API	Max Pages	Max Size	Response	When to Use
DetectDocumentText	1 page	10 MB	Synchronous JSON	Single-page images, real-time OCR
AnalyzeDocument	1 page	10 MB	Synchronous JSON	Single-page forms, tables, queries
StartDocumentTextDetection	Up to 3,000 pages	500 MB	JobId + SNS/poll	Multi-page PDFs, bulk processing
StartDocumentAnalysis	Up to 3,000 pages	500 MB	JobId + SNS/poll	Multi-page forms, tables in PDFs
StartExpenseAnalysis	Up to 3,000 pages	500 MB	JobId + SNS/poll	Invoices, receipts - specialized expense fields
StartLendingAnalysis	Up to 3,000 pages	500 MB	JobId + SNS/poll	Mortgage, lending documents (1003, W-2, paystubs)

bash

# Async multi-page PDF analysis with SNS notification
import boto3

textract = boto3.client('textract', region_name='us-east-1')

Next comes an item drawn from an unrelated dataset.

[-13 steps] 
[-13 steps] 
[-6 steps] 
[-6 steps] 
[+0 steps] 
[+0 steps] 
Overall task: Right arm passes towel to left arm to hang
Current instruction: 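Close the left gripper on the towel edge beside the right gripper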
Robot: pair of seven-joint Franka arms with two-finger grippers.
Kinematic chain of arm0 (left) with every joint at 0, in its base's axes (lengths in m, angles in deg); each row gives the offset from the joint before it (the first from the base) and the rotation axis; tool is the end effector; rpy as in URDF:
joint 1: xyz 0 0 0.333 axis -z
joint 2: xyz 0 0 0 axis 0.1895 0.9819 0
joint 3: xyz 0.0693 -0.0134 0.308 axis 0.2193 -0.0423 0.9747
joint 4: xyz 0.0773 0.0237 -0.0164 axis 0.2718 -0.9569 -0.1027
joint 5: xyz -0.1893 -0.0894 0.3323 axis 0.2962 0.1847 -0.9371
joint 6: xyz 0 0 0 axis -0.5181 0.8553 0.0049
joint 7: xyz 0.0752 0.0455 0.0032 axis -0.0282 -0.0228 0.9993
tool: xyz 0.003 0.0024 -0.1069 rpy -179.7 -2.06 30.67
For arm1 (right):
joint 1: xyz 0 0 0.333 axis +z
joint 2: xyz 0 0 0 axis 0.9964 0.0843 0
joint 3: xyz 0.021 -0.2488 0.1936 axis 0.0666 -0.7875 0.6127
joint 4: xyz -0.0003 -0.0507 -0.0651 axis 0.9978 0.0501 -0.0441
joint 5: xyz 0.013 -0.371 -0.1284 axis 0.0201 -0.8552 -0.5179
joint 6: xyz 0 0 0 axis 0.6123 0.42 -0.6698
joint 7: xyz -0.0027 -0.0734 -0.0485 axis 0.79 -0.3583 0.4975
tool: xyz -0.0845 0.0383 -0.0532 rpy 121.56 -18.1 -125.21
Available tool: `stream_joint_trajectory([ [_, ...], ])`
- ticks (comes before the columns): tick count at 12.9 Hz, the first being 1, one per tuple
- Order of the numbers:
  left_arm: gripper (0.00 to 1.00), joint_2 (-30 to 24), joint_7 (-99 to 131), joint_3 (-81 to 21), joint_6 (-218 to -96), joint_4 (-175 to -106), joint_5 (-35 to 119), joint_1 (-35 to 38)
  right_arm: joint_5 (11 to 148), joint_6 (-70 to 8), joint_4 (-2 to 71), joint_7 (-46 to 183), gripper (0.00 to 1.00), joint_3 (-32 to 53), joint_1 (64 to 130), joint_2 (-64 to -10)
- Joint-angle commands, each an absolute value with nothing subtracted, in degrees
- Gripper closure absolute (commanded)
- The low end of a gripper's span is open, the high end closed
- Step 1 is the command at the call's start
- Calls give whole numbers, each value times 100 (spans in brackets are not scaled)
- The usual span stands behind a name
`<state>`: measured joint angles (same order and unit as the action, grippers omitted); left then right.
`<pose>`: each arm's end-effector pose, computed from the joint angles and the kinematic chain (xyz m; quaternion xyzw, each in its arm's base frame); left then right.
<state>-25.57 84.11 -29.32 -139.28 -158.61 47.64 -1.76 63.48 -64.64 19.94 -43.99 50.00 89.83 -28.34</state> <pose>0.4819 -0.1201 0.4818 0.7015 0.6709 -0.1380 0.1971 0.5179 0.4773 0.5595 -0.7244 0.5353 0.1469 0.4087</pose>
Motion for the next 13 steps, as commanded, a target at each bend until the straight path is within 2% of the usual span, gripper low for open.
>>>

response = textract.start_document_analysis(
    DocumentLocation={
        'S3Object': {'Bucket': 'my-documents', 'Name': 'contract.pdf'}
    },
    FeatureTypes=['TABLES', 'FORMS'],
    NotificationChannel={
        'SNSTopicArn': 'arn:aws:sns:us-east-1:123456789012:textract-complete',
        'RoleArn': 'arn:aws:iam::123456789012:role/TextractSNSRole'
    },
    OutputConfig={
        'S3Bucket': 'my-output-bucket',
        'S3Prefix': 'textract-results/'
    }
)
job_id = response['JobId']

Queries - Natural Language Document Extraction

The Queries feature (AnalyzeDocument with QUERIES type) lets you ask natural language questions about a document and get the specific value extracted - without having to parse all FORM or TABLE blocks.

bash

# Use Queries to extract specific fields without parsing all blocks
import boto3

textract = boto3.client('textract')

response = textract.analyze_document(
    Document={'S3Object': {'Bucket': 'invoices', 'Name': 'invoice-001.pdf'}},
    FeatureTypes=['QUERIES'],
    QueriesConfig={
        'Queries': [
            {'Text': 'What is the invoice number?', 'Alias': 'INVOICE_NUMBER'},
            {'Text': 'What is the total amount due?', 'Alias': 'TOTAL_AMOUNT'},
            {'Text': 'What is the invoice date?', 'Alias': 'INVOICE_DATE'},
            {'Text': 'What is the vendor name?', 'Alias': 'VENDOR_NAME'}
        ]
    }
)

for block in response['Blocks']:
    if block['BlockType'] == 'QUERY_RESULT':
        alias = block.get('Text', '')
        # Find the query to get the alias
        print(f"Confidence: {block['Confidence']:.1f}%")

💡

Queries are more accurate than FORMS for structured invoices and contracts because they use contextual document understanding rather than relying on spatial proximity of label and value.

Textract Pricing

Feature	Price Per Page	Free Tier
Text detection (DetectDocumentText)	$0.0015	1,000 pages/month for 3 months
Document analysis - Forms + Tables	$0.015	1,000 pages/month for 3 months
Document analysis - Signatures	$0.015	1,000 pages/month for 3 months
Document analysis - Layout	$0.004	No free tier
Queries per page	$0.01 per query (max $0.015/page)	No free tier
Expense analysis	$0.01	No free tier
Lending document analysis	$0.03	No free tier

⚠️

Multi-page PDFs are billed per page, not per document. A 200-page contract analyzed with FORMS + TABLES costs $3.00. For high-volume document processing, measure the average page count of your documents carefully in your cost model.

🎯

Interview Focus Points

1What is the difference between Textract and a standard OCR service?
2When would you use AnalyzeDocument QUERIES vs FORMS for extracting fields from an invoice?
3How does the async Textract API work? How do you get notified when a job completes?
4How would you build a serverless invoice processing pipeline using Textract, Lambda, and DynamoDB?
5What is the difference between StartExpenseAnalysis and StartDocumentAnalysis for receipts?
6How does Textract handle handwritten text vs printed text?
7What IAM permissions does Textract need to access S3 documents and publish SNS notifications?